- [WHAT THE TASK REQUIRES]
Set down a true copy of the data, with all pictures left out.

- [RECORDED INFORMATION]
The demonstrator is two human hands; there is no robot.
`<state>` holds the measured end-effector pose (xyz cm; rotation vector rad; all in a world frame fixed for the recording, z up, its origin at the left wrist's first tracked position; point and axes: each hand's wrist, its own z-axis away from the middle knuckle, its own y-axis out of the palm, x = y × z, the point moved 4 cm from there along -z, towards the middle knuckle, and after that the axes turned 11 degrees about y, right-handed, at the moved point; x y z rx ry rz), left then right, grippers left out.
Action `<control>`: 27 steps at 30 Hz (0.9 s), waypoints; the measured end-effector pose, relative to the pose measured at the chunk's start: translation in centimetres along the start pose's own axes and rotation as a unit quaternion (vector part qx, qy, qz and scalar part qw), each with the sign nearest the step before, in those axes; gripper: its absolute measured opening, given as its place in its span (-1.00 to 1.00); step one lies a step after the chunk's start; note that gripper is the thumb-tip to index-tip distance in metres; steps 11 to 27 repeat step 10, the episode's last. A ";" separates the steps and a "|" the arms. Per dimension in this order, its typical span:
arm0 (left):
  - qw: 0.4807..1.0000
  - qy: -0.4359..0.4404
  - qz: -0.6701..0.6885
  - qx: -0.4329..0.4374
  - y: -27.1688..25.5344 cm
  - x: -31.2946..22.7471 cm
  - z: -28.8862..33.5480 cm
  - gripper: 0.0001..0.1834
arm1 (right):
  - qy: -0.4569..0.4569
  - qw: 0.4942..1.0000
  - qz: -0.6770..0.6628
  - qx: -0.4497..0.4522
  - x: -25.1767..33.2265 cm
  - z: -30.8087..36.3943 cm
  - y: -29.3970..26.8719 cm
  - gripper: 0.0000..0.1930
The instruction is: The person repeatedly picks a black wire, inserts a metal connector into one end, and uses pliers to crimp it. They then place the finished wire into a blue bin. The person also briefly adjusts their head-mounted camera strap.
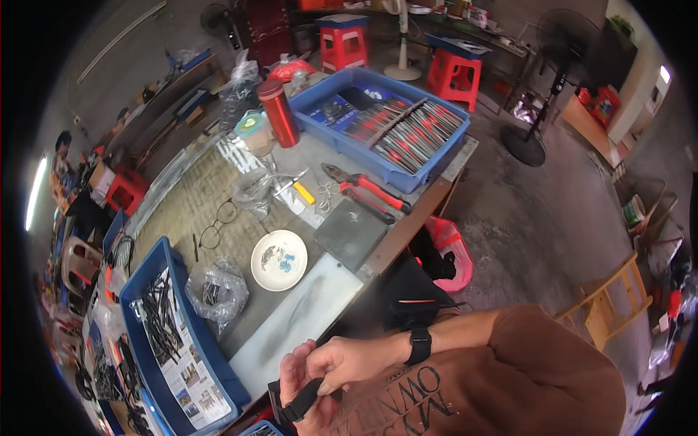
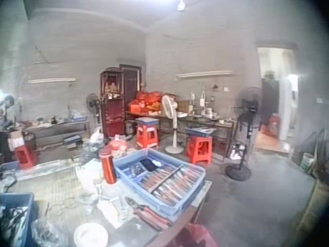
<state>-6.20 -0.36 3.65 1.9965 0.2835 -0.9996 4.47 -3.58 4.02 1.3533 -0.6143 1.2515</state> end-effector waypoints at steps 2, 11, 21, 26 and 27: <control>0.998 -0.019 -0.051 -0.038 -0.4 0.3 0.1 -0.27 | -0.002 0.999 -0.032 -0.004 -0.4 -0.3 -0.4 -0.85; 0.994 -0.011 -0.104 0.009 0.5 0.4 0.0 -0.27 | -0.012 0.998 -0.062 0.019 -1.0 -0.2 -1.3 -0.86; 0.994 -0.011 -0.104 0.009 0.5 0.4 0.0 -0.27 | -0.012 0.998 -0.062 0.019 -1.0 -0.2 -1.3 -0.86; 0.994 -0.011 -0.104 0.009 0.5 0.4 0.0 -0.27 | -0.012 0.998 -0.062 0.019 -1.0 -0.2 -1.3 -0.86; 0.994 -0.011 -0.104 0.009 0.5 0.4 0.0 -0.27 | -0.012 0.998 -0.062 0.019 -1.0 -0.2 -1.3 -0.86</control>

- [TASK SOLUTION]
The demonstrator is two human hands; there is no robot.
`<state>` holds the measured end-effector pose (xyz cm; rotation vector rad; all in a world frame fixed for the recording, z up, its origin at the left wrist's first tracked position; point and axes: each hand's wrist, its own z-axis away from the middle knuckle, its own y-axis out of the palm, x = y × z, the point moved 4 cm from there along -z, towards the middle knuckle, and after that the axes turned 11 degrees about y, right-handed, at the moved point; x y z rx ry rz), left then right, grippers left out.
Action `<control>`: 27 steps at 30 Hz (0.9 s), waypoints; the measured end-effector pose, relative to the pose measured at the chunk's start: translation in centimetres along the start pose's own axes and rotation as a unit quaternion (vector part qx, qy, qz and scalar part qw), each with the sign nearest the step before, in those axes; gripper: its absolute measured opening, given as its place in its span (-1.00 to 1.00); step one lies a step after the chunk's start; note that gripper is the thumb-tip to index-tip distance in metres; steps 11 to 27 repeat step 10, the episode's last. A ";" separates the steps and a "|" the arms. Per dimension in this order, its typical span:
arm0 (left):
  - qw: 0.4807..1.0000
  - qy: -0.4359..0.4404
  - qz: -0.6701..0.6885
  - qx: -0.4329..0.4374
  - y: -27.1688..25.5344 cm
  - x: -31.2946..22.7471 cm
  - z: -28.8862..33.5480 cm
  - gripper: 0.0001..0.1834
arm1 (right):
  - qy: -0.4569..0.4569
  - qw: 0.4942..1.0000
  - qz: -0.6770..0.6628
  - qx: -0.4497..0.4522
  - x: -25.1767..33.2265 cm
  - z: -30.8087..36.3943 cm
  - y: -29.3970..26.8719 cm
  - gripper: 0.0000..0.1930
The instruction is: The person repeatedly picks a black wire, inserts a metal connector into one end, and uses pliers to crimp it. They then place the finished wire into a blue bin. The person also briefly adjusts their head-mounted camera strap.
<state>-6.20 -0.36 3.65 1.9965 0.2835 -0.9996 4.47 -3.58 4.02 1.3533 -0.6143 1.2515</state> end-effector waypoints at steps 2, 11, 21, 26 and 27: <control>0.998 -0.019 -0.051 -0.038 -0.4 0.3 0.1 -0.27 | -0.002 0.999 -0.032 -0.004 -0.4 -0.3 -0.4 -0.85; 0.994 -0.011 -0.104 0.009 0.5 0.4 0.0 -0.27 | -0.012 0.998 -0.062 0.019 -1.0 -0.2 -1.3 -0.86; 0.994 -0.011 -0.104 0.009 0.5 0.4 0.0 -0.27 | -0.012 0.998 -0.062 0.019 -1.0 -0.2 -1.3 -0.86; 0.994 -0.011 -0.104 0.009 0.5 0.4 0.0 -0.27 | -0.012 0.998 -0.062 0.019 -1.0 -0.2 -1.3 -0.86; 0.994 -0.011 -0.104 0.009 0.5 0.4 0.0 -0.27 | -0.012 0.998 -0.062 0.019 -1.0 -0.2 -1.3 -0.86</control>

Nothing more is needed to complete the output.